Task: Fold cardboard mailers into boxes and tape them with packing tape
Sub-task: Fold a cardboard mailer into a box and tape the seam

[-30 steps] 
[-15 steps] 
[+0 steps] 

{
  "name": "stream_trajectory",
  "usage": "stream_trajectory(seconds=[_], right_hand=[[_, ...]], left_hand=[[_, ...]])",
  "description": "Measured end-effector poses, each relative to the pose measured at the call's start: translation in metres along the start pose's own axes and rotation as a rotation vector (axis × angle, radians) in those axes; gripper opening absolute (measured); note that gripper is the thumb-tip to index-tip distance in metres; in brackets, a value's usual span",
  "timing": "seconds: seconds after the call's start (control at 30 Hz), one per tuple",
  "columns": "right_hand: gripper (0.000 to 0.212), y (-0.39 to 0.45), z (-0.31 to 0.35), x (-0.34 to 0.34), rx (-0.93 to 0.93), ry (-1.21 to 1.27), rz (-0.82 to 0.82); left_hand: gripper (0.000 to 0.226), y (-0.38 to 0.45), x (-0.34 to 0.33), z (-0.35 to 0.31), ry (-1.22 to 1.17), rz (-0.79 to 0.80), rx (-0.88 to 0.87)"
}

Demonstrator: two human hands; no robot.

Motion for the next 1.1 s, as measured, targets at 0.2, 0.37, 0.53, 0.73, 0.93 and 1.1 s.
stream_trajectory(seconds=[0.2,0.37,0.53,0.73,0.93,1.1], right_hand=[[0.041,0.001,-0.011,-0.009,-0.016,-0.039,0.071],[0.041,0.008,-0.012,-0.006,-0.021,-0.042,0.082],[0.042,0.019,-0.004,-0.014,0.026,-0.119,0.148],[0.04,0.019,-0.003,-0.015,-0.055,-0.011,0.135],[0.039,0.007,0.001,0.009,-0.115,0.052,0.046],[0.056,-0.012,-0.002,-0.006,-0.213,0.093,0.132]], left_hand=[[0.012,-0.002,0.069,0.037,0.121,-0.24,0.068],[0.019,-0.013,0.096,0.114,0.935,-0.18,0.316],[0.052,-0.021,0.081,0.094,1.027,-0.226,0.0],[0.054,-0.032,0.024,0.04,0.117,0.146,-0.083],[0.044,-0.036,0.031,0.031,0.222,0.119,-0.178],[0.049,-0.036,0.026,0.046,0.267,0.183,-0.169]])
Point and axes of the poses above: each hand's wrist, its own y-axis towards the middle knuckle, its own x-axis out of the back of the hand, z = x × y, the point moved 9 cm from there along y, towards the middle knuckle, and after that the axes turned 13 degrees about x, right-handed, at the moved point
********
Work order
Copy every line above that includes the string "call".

Task result
  "description": "Measured end-effector poses, each relative to the pose measured at the call's start: translation in metres along the start pose's own axes and rotation as a rotation vector (axis × angle, radians) in those axes; gripper opening absolute (measured); note that gripper is the thumb-tip to index-tip distance in metres; in brackets, a value's usual span",
  "timing": "seconds: seconds after the call's start (control at 30 Hz), one per tuple",

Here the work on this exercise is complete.